3 metrics contrarian crypto investors use to know when to buy Bitcoin

3 metrics contrarian crypto investors use to know when to buy Bitcoin

Bitcoin has been one of the most volatile cryptocurrencies in recent years, with a wide range of price trends. However, it is still extremely popular and many people are looking for signals that can tell them when to buy or sell Bitcoin. Here we explore 3 metrics contrarian crypto investors use to know when they should trade their Bitcoins.

Register now on Binance, add 50$ and get 100$ bonus voucher!

The “best crypto metrics” are three metrics that contrarian investors use to know when to buy Bitcoin. The first metric is the amount of money raised in ICOs, the second metric is the amount of people on Telegram, and the third metric is the number of new ICOs.

3 metrics contrarian crypto investors use to know when to buy Bitcoin

It’s easier said than done to buy cheap and sell high, particularly when emotion and turbulent markets are involved.
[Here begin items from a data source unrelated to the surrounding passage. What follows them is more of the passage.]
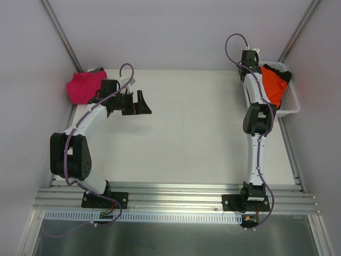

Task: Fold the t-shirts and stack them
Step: Grab the tshirt from the pile, then move the tshirt to the center of the board

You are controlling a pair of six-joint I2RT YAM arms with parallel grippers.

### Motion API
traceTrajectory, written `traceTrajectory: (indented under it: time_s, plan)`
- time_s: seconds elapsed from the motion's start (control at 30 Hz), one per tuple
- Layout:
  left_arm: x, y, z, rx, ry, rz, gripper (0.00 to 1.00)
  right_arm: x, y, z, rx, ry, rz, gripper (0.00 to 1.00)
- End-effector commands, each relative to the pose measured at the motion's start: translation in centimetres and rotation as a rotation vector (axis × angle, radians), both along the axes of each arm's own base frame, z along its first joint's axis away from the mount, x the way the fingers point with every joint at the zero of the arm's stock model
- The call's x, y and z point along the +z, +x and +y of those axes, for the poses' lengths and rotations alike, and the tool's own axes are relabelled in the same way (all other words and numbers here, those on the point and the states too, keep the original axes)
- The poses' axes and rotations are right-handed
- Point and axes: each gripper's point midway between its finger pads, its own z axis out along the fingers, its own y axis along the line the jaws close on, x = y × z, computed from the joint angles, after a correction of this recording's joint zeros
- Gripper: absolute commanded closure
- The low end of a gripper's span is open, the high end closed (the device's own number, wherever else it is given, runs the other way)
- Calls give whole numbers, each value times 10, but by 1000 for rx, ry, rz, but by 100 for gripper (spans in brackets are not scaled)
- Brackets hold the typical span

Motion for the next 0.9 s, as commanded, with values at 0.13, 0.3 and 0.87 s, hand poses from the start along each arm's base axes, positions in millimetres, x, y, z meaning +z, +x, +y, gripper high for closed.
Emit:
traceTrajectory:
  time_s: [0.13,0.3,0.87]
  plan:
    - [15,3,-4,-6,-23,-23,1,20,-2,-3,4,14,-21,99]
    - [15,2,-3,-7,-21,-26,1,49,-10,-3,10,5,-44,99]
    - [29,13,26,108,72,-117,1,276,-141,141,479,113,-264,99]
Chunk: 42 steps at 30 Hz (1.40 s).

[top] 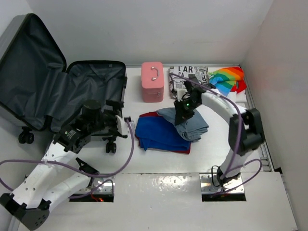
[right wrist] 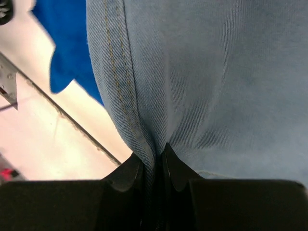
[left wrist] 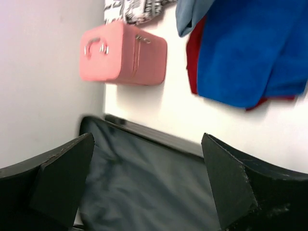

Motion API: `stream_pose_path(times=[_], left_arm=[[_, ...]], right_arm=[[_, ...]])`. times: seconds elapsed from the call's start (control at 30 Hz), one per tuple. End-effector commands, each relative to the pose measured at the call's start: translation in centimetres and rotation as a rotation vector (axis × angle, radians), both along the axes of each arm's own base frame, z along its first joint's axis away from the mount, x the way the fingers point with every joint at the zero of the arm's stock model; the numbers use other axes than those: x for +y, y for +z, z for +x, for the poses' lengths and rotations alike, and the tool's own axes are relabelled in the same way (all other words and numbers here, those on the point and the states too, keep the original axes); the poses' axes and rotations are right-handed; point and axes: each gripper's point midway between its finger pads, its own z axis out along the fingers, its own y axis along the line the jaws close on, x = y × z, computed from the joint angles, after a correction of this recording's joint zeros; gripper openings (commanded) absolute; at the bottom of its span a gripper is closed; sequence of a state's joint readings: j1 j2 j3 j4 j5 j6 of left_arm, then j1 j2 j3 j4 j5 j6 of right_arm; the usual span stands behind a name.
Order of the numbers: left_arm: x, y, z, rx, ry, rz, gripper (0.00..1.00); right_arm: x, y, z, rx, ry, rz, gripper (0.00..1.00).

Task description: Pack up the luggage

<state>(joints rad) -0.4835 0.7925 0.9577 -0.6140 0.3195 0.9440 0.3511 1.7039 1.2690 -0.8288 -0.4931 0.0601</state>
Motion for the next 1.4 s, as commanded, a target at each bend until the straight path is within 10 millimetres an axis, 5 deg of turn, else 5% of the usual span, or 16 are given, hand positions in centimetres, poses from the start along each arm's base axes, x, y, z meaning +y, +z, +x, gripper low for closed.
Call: stream_pose_path(times=[0.0,0.2,0.43,0.63,0.87,1.1,1.37], left_arm=[[-1.0,-0.6,-1.2,-0.179,-0.219,0.250,1.00],[-5.4,0.3,-3.2,-0.243,-0.428,0.275,1.00],[-10.8,-2.1,-6.3,-0.202,-0.634,0.332,1.00],[-15.7,-3.5,-7.4,-0.156,-0.638,0.337,1.00],[-19.0,-6.8,-6.7,-0.140,-0.590,0.408,1.00],[-19.7,-11.6,-4.5,-0.176,-0.552,0.483,1.00],[-21.8,-13.6,-2.6,-0.160,-0.508,0.499,1.00]], right_arm=[[2.2,0.3,0.1,0.102,-0.083,0.011,0.00],[4.9,0.0,1.4,0.154,-0.144,0.022,0.00],[7.2,-0.2,2.5,0.179,-0.188,-0.007,0.00],[8.3,-0.2,2.8,0.185,-0.227,-0.031,0.00],[9.0,-0.4,2.6,0.226,-0.259,-0.028,0.00],[9.2,-0.9,2.3,0.246,-0.266,-0.049,0.00],[9.8,-0.3,2.6,0.253,-0.276,-0.030,0.00]])
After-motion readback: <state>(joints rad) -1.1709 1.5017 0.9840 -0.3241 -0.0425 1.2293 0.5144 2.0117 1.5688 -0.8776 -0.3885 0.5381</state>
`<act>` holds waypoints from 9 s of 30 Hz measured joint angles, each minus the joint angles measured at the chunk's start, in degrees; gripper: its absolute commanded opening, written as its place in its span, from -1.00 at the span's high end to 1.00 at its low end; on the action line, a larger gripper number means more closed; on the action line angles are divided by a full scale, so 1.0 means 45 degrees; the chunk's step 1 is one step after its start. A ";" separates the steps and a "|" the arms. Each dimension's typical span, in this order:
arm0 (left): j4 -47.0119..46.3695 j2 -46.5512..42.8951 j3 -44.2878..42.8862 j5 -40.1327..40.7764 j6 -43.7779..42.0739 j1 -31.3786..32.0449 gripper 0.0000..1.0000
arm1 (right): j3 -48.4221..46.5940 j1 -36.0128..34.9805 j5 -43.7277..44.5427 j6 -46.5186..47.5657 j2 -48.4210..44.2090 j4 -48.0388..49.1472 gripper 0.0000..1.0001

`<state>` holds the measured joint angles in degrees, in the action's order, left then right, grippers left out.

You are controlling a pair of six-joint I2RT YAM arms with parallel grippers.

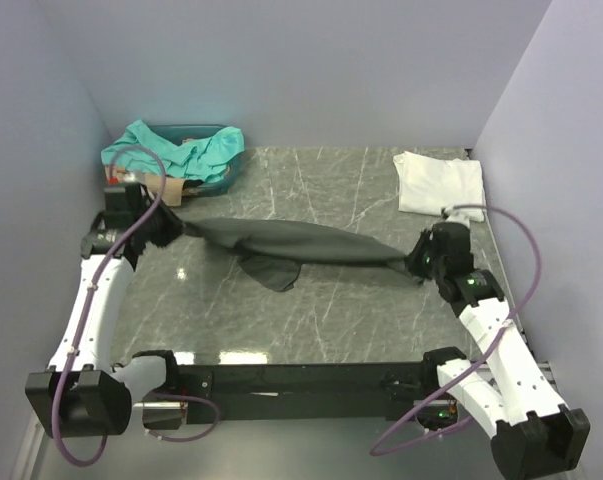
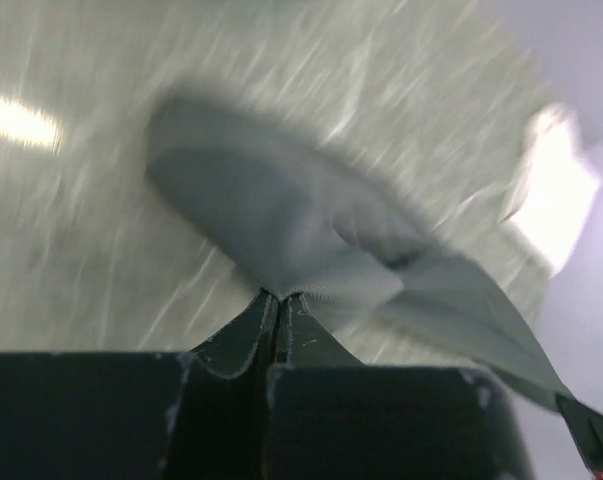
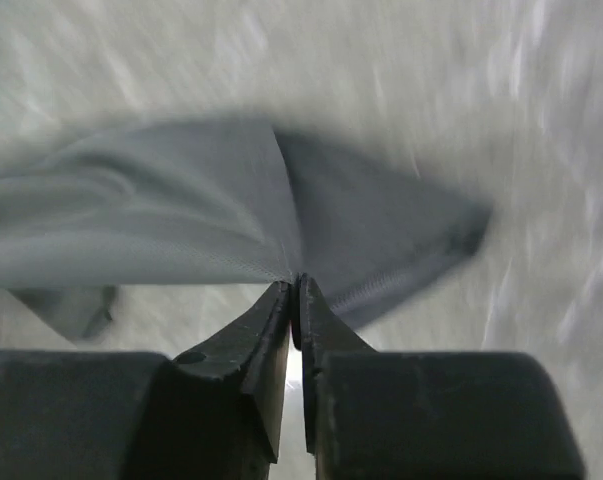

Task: Fold and stack the t-shirts
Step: Flatten the tshirt out, then fold the tshirt

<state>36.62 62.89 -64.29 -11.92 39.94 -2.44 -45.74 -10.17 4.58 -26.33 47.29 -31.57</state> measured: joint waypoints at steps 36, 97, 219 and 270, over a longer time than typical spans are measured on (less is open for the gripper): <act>0.2186 -0.1375 0.2861 -0.0379 -0.0743 0.0005 0.99 | -0.2550 -0.0257 -0.3628 0.1039 1.0559 0.4546 0.04; 0.0253 0.5008 -0.7121 -0.0680 -0.0690 0.0005 0.99 | -1.0341 -0.0457 -0.3152 0.1243 0.8024 0.1064 1.00; -0.2710 0.5887 0.1132 -0.0476 -0.0996 0.3968 -0.90 | -0.1258 0.0248 -0.1744 0.0257 0.6737 0.3823 -0.64; -0.1671 1.1939 -0.5498 0.2336 -0.2798 0.3832 -0.92 | -0.4648 -0.0874 -0.2633 -0.0573 1.2716 0.2759 -0.61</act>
<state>29.10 116.62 -89.03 -1.41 27.35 14.81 -66.65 -14.11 -7.27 -28.91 104.51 -19.16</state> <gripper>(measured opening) 0.954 0.807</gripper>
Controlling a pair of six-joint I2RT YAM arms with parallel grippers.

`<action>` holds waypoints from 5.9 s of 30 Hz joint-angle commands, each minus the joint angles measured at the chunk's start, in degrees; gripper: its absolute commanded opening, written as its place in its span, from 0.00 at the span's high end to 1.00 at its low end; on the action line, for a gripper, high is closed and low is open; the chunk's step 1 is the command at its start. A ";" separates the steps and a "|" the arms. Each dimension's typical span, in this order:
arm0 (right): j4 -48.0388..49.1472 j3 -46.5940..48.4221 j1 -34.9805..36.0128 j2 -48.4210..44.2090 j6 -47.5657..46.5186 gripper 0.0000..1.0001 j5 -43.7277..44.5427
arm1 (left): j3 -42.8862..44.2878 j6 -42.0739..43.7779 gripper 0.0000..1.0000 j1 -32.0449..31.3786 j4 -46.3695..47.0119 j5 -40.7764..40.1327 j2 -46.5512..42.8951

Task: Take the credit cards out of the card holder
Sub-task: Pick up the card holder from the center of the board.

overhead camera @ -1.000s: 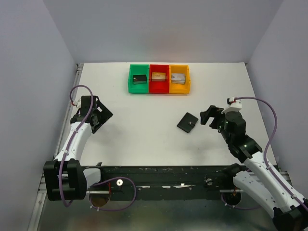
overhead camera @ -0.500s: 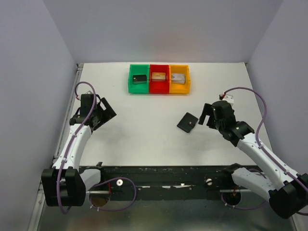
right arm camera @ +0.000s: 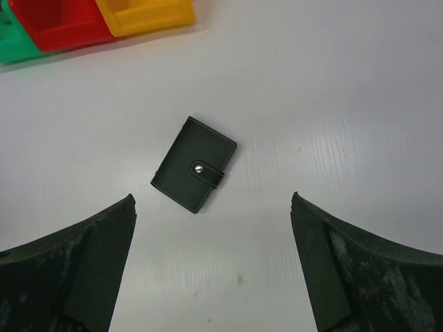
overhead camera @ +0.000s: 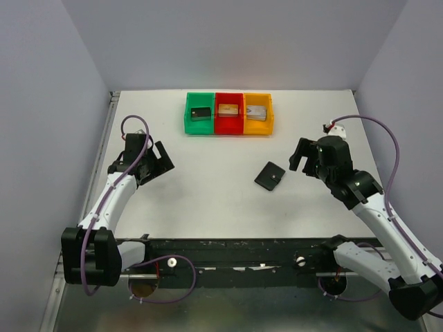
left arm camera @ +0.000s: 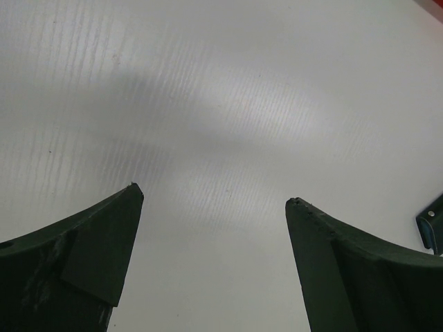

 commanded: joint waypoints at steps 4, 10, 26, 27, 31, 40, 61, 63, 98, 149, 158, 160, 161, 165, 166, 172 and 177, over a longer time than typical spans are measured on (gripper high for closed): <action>5.84 -6.15 0.36 -5.99 -3.32 0.00 -0.40 | 0.23 0.73 0.01 -1.02 -0.47 -1.27 -3.12; 12.63 -8.80 0.36 -6.35 -0.86 0.00 -1.54 | 0.85 0.82 0.01 -1.46 -0.39 0.49 -2.16; 19.21 -13.98 -0.25 12.19 8.90 0.14 -8.65 | -6.96 -2.25 0.02 -5.06 11.82 16.74 -8.04; 20.18 -14.25 -0.25 12.98 9.07 0.15 -9.27 | -8.10 -2.78 0.03 -5.06 13.22 18.14 -8.57; 22.82 -13.72 -1.04 16.76 10.30 0.21 -11.99 | -10.74 -4.02 0.05 -5.41 16.40 20.88 -10.32; 28.09 -16.70 -5.96 22.83 15.58 0.32 -17.53 | -20.05 -7.88 0.14 -6.90 24.74 20.18 -19.46; 35.12 -15.57 -12.11 33.38 16.90 0.50 -25.62 | -20.95 -7.80 0.14 -7.26 22.90 22.29 -19.74; 35.91 -15.39 -12.29 34.08 17.07 0.51 -26.41 | -20.86 -7.88 0.14 -7.26 22.82 22.38 -19.30; 38.11 -22.68 -11.24 22.05 7.40 0.99 -48.47 | -25.34 -11.93 0.14 -9.54 28.97 26.25 -18.94; 47.86 -21.81 3.70 12.73 20.32 1.00 -63.66 | -32.89 -21.24 0.08 -22.64 51.36 25.18 -18.41; 51.82 -18.73 4.84 12.20 22.61 0.99 -71.06 | -35.45 -23.18 0.04 -22.73 68.25 30.19 -23.95; 55.23 -18.64 5.20 13.07 24.53 1.00 -71.59 | -35.01 -23.00 0.04 -22.73 69.04 31.25 -23.52; 57.34 -18.73 5.46 13.60 26.29 0.99 -71.85 | -34.83 -23.00 0.04 -22.73 69.83 31.86 -23.08; 67.45 -18.91 7.04 16.32 32.53 1.00 -72.47 | -34.39 -24.40 0.04 -22.73 73.08 34.32 -20.44; 70.08 -18.73 7.39 17.03 33.67 1.00 -72.55 | -34.39 -24.75 0.04 -22.73 73.70 34.68 -19.91; 76.16 -17.24 9.42 20.02 37.55 1.00 -72.12 | -34.66 -25.37 0.04 -23.08 76.69 36.35 -19.38; 81.87 -17.76 9.94 21.95 40.89 1.00 -72.03 | -34.92 -25.28 0.04 -23.52 77.66 37.23 -19.47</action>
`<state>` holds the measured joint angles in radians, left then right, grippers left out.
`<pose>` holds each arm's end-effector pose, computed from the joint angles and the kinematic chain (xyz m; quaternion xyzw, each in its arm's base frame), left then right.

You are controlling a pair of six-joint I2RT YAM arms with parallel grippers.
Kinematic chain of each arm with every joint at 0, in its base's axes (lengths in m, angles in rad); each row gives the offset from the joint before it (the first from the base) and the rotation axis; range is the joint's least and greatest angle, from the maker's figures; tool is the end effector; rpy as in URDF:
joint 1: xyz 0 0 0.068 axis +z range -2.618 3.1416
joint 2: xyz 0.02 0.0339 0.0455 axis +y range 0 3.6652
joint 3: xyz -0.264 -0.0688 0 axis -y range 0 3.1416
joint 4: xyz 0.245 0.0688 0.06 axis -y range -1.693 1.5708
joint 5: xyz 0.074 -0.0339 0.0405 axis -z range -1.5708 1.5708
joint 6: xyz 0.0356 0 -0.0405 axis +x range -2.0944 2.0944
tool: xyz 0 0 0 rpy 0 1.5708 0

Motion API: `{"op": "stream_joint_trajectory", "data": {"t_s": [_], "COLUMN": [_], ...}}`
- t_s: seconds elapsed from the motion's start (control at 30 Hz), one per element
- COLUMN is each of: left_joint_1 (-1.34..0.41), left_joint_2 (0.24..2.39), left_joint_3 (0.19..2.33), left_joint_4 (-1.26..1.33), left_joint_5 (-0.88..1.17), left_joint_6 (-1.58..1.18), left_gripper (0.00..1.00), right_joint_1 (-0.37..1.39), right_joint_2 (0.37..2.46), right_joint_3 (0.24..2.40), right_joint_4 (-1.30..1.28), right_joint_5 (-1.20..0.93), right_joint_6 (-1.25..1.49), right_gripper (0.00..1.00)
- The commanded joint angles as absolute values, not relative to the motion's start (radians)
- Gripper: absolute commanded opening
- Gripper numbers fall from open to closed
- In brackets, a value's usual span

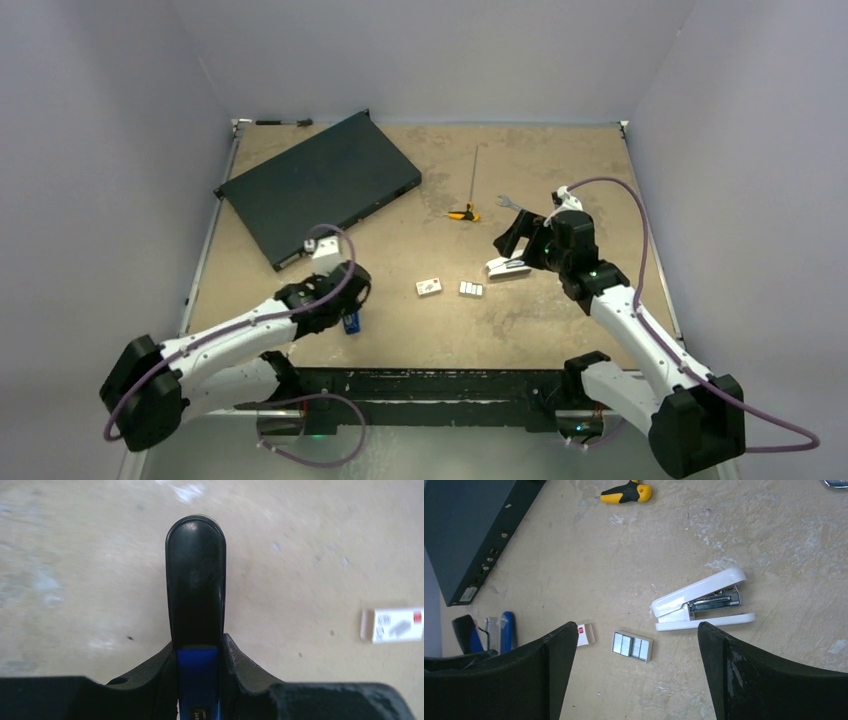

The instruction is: Unload the staples from the stapler

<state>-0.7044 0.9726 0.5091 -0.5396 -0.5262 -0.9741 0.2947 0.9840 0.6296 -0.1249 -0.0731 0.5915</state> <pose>0.1439 -0.0988 0.1874 -0.1968 0.9087 -0.0344 0.3664 0.2113 0.0668 0.2541 0.1075 0.8476 0.2506 0.4552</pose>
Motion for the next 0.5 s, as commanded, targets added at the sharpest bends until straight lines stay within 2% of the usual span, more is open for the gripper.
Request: {"op": "stream_joint_trajectory", "data": {"t_s": [0.0, 0.13, 0.23, 0.47], "left_joint_1": [-0.983, -1.220, -1.325, -1.366], "left_joint_2": [1.095, 1.239, 1.253, 1.053], "left_joint_3": [0.640, 0.728, 0.727, 0.636], "left_joint_4": [-0.510, -0.490, -0.431, -0.359], "left_joint_5": [-0.658, -0.768, -0.830, -0.792], "left_joint_6": [-1.109, -1.071, -0.991, -0.880], "left_gripper": [0.00, 0.00, 0.00, 0.00], "right_joint_1": [0.301, 0.301, 0.302, 0.301], "right_joint_2": [0.948, 0.933, 0.909, 0.861], "right_joint_3": [0.617, 0.613, 0.602, 0.576], "right_joint_4": [-0.122, -0.129, -0.127, -0.096], "right_joint_5": [-0.069, -0.069, -0.091, -0.166], "right_joint_6": [0.585, 0.571, 0.561, 0.529], "right_gripper": [0.91, 0.91, 0.91, 0.92]}}
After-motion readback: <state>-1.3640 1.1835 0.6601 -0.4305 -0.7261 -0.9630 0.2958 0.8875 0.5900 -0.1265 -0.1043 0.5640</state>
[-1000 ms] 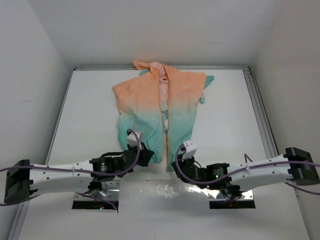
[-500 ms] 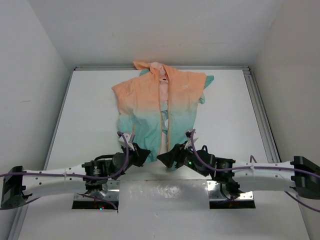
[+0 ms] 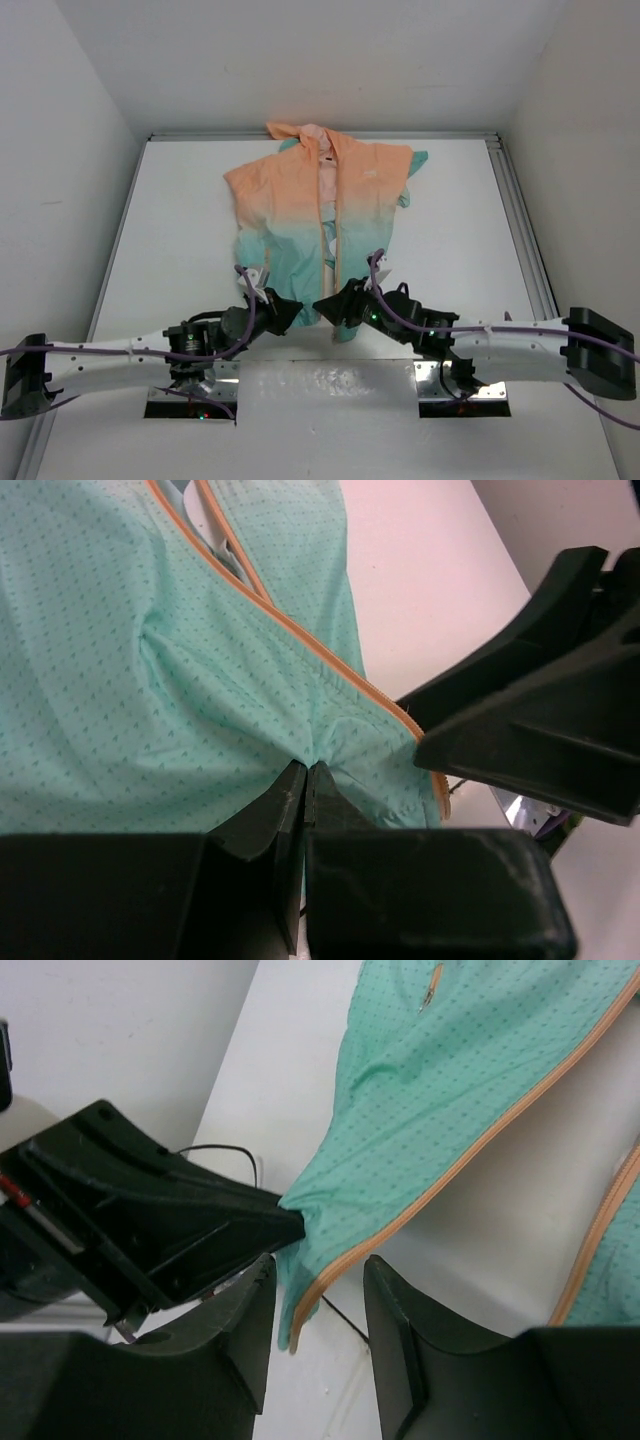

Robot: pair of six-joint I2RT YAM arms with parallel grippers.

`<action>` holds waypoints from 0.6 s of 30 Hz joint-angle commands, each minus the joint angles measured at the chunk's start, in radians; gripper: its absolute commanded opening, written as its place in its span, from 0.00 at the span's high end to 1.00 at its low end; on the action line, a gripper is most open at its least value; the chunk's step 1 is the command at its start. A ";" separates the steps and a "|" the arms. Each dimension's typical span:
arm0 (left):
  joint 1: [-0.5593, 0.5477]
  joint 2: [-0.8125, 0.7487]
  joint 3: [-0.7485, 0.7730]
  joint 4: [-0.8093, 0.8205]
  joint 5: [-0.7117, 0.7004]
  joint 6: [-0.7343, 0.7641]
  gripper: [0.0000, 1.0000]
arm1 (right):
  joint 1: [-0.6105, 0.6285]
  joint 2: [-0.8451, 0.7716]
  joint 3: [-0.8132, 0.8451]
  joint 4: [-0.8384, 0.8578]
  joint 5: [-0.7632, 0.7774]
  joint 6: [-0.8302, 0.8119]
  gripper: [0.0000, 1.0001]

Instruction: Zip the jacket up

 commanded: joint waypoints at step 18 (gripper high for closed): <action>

The greatest prices have historically been discovered when there is “blood on the streets,” but the risk of catching a falling knife keeps most investors on the sidelines.

Bitcoin (BTC) fell to a low of $26,782 in May, and some experts are now forecasting a BTC price below $20,000. When panic is running wild, the contrarian investor attempts to create positions in attractive assets before the larger market regains its composure.

Here are a few signs that contrarian investors may use to identify the best times to enter positions ahead of the next marketwide surge.

The Crypto Fear & Greed Index

The Crypto Fear & Greed index is a well-known measure of market sentiment that most investors use to crowd-forecast the near future of the market. If viewed purely at face value, an “extreme fear” reading, such as the current sentiment, is meant to signal to stay out of the market and preserve capital.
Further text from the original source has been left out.